SUPPLIED DATA: Begin
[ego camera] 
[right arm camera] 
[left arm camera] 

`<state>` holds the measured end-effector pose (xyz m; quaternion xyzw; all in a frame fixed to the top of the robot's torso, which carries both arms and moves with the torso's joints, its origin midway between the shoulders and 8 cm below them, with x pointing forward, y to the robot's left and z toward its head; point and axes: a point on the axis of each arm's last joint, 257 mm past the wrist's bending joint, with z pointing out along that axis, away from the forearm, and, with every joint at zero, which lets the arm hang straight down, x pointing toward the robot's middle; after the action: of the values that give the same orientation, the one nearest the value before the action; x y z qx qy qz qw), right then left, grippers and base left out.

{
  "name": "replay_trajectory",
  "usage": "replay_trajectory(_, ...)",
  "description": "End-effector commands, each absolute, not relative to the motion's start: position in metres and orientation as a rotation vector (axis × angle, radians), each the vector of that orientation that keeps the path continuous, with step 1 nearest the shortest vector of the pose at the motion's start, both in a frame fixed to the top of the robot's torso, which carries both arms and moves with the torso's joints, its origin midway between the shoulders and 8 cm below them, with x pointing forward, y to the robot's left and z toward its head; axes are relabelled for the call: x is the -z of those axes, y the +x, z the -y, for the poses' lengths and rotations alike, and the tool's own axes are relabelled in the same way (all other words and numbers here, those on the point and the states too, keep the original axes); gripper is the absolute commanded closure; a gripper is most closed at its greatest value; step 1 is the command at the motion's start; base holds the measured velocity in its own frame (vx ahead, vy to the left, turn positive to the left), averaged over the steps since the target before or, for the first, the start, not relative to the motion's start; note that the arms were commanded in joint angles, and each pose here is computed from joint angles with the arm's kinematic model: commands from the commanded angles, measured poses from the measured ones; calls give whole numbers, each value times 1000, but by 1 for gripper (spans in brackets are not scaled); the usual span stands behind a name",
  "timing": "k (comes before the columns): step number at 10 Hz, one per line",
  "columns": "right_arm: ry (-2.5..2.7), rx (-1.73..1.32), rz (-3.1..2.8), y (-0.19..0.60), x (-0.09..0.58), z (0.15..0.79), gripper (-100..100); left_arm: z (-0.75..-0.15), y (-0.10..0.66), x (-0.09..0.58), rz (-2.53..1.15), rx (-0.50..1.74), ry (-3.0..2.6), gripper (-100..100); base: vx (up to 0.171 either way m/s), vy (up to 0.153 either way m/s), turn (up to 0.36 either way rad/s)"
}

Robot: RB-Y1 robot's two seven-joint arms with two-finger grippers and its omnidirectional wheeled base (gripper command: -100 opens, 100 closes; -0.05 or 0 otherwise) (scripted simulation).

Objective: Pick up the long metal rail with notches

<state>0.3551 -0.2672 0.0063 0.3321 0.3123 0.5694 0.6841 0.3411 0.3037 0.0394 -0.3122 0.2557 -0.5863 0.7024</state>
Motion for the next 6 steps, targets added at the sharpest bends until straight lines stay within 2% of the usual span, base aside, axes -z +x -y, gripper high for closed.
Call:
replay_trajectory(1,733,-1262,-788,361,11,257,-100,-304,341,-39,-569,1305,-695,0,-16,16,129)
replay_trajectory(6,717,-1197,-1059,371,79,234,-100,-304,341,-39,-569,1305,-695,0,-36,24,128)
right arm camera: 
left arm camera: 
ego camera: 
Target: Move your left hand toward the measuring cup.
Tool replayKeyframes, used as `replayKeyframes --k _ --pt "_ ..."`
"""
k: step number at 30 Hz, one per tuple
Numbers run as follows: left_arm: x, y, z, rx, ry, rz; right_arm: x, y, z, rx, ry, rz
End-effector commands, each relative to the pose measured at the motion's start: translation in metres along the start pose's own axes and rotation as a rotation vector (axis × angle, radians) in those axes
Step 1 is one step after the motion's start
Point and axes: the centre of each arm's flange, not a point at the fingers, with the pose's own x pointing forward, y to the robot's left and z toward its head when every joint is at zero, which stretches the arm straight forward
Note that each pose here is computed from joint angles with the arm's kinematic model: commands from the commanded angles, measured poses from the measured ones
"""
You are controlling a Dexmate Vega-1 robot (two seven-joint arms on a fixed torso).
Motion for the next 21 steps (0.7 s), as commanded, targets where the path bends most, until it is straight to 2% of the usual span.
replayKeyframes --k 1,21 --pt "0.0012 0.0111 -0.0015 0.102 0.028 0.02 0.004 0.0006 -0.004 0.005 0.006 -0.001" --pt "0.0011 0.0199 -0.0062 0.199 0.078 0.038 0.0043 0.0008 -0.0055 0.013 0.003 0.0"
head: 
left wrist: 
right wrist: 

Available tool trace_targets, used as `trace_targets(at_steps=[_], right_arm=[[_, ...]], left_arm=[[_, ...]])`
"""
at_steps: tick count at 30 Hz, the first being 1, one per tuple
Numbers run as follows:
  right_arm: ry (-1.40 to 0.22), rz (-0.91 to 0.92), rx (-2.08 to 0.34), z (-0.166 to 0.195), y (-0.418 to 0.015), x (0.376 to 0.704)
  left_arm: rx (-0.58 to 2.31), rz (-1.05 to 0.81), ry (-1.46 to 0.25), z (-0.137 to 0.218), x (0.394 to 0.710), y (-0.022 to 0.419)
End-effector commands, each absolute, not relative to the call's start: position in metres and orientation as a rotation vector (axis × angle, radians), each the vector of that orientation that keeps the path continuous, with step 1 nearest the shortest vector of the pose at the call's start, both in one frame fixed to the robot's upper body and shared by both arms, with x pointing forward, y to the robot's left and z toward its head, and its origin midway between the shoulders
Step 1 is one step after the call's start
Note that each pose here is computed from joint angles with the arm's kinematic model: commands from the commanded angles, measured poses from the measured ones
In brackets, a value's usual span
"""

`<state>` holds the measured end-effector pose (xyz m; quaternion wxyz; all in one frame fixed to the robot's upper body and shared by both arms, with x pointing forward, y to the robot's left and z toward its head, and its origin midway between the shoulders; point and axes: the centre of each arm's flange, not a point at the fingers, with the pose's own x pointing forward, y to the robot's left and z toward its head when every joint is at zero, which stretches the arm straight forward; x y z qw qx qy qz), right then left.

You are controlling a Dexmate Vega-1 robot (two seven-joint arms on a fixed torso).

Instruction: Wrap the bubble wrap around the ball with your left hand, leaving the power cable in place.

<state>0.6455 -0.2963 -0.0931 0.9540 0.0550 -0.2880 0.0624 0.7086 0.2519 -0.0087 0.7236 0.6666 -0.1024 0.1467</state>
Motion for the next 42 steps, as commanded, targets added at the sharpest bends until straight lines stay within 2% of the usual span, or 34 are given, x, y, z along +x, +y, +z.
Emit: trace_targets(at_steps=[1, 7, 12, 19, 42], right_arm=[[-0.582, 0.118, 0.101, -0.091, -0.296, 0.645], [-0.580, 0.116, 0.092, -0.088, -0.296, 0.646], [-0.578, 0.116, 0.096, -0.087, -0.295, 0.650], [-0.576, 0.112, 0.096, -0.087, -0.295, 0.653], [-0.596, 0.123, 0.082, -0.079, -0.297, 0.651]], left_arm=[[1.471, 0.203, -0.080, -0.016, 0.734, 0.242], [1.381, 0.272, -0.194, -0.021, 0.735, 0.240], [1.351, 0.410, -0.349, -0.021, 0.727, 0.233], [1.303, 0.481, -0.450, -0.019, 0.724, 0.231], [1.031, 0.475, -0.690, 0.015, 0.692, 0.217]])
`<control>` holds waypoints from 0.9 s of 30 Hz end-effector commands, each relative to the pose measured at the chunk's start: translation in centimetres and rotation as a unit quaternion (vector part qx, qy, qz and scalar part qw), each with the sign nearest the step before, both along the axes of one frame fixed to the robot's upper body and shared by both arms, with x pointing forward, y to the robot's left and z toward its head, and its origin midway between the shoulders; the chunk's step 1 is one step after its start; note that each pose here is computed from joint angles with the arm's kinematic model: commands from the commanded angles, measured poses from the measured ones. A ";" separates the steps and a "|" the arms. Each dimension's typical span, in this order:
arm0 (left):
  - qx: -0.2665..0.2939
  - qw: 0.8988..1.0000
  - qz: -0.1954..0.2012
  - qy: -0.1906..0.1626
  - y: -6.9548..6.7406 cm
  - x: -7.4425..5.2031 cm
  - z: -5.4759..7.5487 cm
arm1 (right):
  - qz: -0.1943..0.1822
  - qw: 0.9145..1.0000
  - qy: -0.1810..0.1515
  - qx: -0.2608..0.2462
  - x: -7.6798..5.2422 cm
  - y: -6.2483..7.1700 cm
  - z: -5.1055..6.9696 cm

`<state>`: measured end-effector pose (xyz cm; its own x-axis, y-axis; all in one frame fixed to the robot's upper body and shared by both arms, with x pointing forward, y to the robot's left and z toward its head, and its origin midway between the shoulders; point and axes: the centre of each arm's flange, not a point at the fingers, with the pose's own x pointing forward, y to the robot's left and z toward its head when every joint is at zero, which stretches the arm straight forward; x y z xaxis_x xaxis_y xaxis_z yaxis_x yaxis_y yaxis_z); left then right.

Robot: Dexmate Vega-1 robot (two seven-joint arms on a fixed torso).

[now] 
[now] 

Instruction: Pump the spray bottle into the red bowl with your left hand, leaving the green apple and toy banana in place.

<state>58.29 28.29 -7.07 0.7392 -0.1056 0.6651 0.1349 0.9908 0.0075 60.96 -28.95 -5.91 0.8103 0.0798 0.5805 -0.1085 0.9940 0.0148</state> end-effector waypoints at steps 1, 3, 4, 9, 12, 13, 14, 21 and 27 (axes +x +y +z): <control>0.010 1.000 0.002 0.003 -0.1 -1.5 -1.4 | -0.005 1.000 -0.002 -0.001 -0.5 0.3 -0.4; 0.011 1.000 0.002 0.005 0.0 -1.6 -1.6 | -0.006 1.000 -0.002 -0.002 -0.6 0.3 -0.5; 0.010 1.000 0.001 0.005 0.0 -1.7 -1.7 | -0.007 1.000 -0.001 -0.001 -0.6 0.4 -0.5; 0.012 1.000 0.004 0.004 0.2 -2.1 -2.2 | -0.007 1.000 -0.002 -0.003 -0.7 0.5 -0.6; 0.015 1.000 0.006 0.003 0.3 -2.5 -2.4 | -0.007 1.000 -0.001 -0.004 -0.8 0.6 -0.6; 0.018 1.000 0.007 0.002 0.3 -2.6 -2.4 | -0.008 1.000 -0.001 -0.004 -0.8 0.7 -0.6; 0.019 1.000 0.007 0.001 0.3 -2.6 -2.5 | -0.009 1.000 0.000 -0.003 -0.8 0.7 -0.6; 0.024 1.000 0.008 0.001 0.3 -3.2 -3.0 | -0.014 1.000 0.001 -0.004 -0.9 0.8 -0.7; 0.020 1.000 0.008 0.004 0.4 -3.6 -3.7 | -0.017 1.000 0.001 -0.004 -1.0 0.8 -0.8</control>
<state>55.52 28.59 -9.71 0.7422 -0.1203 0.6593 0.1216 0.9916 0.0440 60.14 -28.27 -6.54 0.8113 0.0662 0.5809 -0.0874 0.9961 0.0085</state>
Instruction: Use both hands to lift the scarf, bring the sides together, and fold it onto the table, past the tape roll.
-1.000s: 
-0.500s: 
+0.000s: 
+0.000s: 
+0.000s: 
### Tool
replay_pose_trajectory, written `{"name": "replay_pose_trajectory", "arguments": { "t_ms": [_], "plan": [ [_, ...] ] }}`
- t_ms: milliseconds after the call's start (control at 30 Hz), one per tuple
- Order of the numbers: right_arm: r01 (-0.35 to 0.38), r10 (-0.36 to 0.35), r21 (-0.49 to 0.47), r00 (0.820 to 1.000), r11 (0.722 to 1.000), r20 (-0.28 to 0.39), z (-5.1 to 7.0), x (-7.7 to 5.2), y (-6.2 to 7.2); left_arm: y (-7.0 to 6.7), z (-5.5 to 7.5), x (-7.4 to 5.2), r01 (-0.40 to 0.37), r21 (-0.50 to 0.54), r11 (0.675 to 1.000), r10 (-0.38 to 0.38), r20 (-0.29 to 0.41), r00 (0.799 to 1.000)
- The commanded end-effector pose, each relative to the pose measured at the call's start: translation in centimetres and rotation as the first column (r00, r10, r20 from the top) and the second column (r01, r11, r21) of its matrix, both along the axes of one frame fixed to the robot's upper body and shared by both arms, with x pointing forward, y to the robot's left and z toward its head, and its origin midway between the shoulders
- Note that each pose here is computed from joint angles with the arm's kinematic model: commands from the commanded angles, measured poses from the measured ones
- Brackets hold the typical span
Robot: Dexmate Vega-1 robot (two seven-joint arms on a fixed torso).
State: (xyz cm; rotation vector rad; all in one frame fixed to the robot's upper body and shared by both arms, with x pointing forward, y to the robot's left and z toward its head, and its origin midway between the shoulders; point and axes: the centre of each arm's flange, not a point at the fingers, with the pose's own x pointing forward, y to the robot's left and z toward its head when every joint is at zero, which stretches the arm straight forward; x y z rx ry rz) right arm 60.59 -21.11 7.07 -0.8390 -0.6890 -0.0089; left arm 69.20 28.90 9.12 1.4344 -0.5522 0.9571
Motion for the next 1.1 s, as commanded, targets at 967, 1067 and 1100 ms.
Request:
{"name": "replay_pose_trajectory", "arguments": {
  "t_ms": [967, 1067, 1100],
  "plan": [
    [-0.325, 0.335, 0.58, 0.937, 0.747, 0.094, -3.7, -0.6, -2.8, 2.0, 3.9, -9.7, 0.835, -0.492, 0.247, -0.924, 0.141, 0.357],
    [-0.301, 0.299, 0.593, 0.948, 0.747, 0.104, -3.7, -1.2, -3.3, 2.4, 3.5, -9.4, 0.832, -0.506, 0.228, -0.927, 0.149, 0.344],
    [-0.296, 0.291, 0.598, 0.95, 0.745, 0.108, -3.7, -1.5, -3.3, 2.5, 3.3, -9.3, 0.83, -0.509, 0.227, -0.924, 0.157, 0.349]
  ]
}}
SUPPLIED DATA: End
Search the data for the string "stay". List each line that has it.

* _FINISHED EXERCISE_:
Motion for the next 6 steps, targets added at the sharpest bends until straight lines stay within 2% of the usual span, base aside, axes -z +x -y, gripper high for closed.
Motion for the next 42 steps, as commanded, targets added at the sharpest bends until straight lines stay within 2% of the usual span, or 34 are given, x, y, z along +x, +y, +z.

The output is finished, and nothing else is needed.